The marketing mix is a widely-referenced checklist of things to consider when selling a product. It lists the following components of a successful sale:
3) Placement (e.g. location, visibility)
4) Promotion (e.g. advertising)
The traditional demand/supply model handles the first two of these fine, but is completely blind to the last two. The only way to account for e.g. the effect of advertising is to say "well, that just means that the person's utility function is higher for this product than it would otherwise have been".
But this just highlights the problem with the demand/supply model. It's not answering the question of "what determines price". It's just restating it in a more sciencey fashion. It is theology rather than science: no more meaningful than answering the question "what created everything" with "God did it".
In short, it sucks.
What went wrong?
I'm not sure why it sucks so much. My best guess is that the people who came up with this theory of economics had "engineering envy". In engineering, you start with various general principles (the laws of science) and reason your way to specific applications of those principles (bridges, buildings, microcircuits, etc).
I would conjecture that the early economists rather liked this idea, so they came up with some vague principles (the "laws" of demand and supply) and tried to reason from them to specific conclusions. But because those broad principles were not reality-based, the effect is similar to a Christian trying to reason from the existence of the Trinity to the existence of an earthquake in Haiti. It's an exercise in applied fuzziness, goalpost-moving, equivocation and redefinition of terms that would shame a Jesuit***.
This entire approach sucks.
I'm still working on my own Grand Unified Theory of Economics, and probably will be for some time. But I already know where to start looking.
Look at the big picture again, and start to zoom in. Zoom in on a single continent (Asia). Zoom in on a single country (India). Zoom in on a single region (Uttar Pradesh). Zoom in on a town (Agra, home of the Taj Mahal). Zoom in on a little shop selling tables made of marble, and inlaid with semiprecious stones. Zoom in on the room where a tourist and a salesman are sipping tea together.
That tourist is me.
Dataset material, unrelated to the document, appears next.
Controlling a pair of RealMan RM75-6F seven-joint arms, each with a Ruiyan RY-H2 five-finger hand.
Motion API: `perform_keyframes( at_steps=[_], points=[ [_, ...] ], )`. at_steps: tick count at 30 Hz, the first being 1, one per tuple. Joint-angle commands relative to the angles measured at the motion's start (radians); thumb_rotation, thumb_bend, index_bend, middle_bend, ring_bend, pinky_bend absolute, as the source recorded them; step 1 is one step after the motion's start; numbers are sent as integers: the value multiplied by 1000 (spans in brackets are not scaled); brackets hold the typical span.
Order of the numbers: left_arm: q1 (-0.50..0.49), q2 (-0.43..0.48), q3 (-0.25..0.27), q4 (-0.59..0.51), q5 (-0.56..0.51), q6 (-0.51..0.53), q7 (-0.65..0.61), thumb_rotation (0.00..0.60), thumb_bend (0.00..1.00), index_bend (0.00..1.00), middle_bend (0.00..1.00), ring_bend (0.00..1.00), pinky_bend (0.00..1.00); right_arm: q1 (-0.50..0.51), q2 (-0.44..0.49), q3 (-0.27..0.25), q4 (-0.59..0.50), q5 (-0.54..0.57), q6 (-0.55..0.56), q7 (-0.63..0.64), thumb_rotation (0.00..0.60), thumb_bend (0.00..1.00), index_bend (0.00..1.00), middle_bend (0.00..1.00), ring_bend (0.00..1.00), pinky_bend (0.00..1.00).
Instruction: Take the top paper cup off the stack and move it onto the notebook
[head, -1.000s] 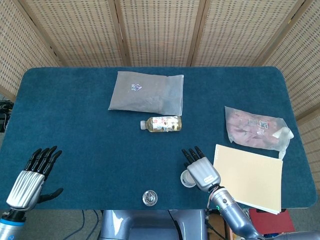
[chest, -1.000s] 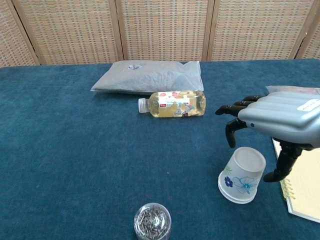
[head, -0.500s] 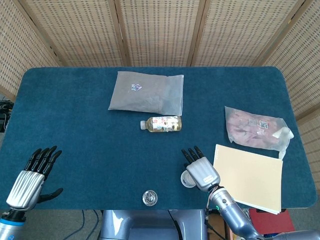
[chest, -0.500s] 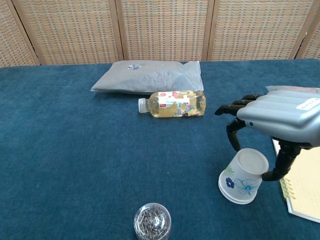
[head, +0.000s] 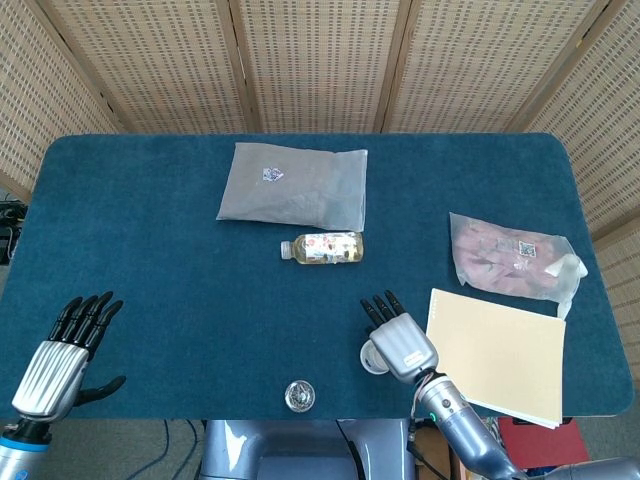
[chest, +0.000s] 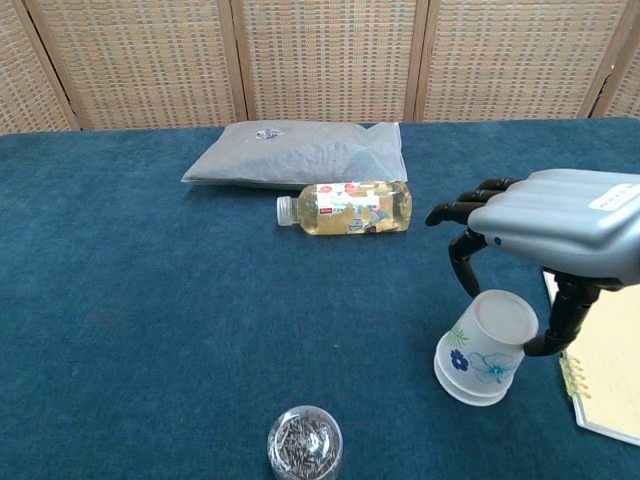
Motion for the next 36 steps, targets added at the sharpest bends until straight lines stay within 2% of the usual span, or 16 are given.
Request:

That salesman, I am fairly sure, overcharged me by an order of magnitude for what was, I must admit, a rather lovely souvenir for my parents.
When an economic model can explain what happened in that room, in concepts more meaningful than the data they abstract...
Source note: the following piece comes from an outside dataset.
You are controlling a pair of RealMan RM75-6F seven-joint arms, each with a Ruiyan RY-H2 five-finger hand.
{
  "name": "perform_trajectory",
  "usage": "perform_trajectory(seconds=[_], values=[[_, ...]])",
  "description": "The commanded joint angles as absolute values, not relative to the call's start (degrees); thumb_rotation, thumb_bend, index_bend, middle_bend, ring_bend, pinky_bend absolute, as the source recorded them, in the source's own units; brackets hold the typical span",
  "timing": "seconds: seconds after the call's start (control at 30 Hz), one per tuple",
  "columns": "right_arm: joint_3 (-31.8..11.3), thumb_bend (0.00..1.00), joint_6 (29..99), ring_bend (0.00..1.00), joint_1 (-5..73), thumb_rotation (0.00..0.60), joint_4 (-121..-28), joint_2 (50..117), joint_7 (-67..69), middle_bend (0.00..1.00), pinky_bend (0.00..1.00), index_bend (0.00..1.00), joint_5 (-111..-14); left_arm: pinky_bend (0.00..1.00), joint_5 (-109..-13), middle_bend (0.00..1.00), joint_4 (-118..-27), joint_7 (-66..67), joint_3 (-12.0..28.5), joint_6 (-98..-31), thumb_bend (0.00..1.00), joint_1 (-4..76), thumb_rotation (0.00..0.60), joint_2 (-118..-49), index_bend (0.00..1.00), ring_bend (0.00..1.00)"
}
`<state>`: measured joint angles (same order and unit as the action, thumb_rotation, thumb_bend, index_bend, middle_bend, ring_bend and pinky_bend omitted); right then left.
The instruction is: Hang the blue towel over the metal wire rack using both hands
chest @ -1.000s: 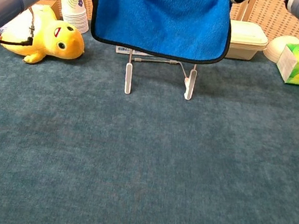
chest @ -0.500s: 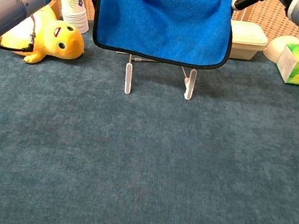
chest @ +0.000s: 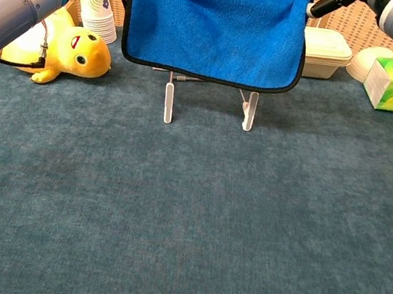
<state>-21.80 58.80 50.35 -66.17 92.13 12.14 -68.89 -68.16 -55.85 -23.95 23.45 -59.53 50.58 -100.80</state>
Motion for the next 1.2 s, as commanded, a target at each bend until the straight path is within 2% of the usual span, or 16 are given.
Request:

When an economic model can explain what happened in that room, in a way that helps me to identify and avoid such situations in future...
When an economic model can explain what happened in that room, in enough detail that I can see how to return the "favour"...
...then I will consider it worth learning for exams.
* "CT" stands for "Core Technical". To become a fully fledged Fellow of the Institute of Actuaries** I need to have completed:
9 x Core Technical exams
3 x Core Applied exams
2 x Specialist Technical exams (from a choice of 9)
1 x Specialist Applied exam (from a choice of 6)
1 x Partridge in a Pear Tree.
** In Britain, for historical reasons, we have both an Institute of Actuaries and a Fellowship of Actuaries (collectively known as the Profession). Most Cambridge grads join the IoA. This is so that, when we've claimed our congregational MA and achieved the rank of Fellow of the IoA, we can put the letters MA FIA after our name and pretend to be Sicilian dons.
*** Yes, I know that the Jesuits were actually quite science-minded for their time. Their reputation for inflicting "sophisticated" theological arguments on the uninitiated is probably still valid.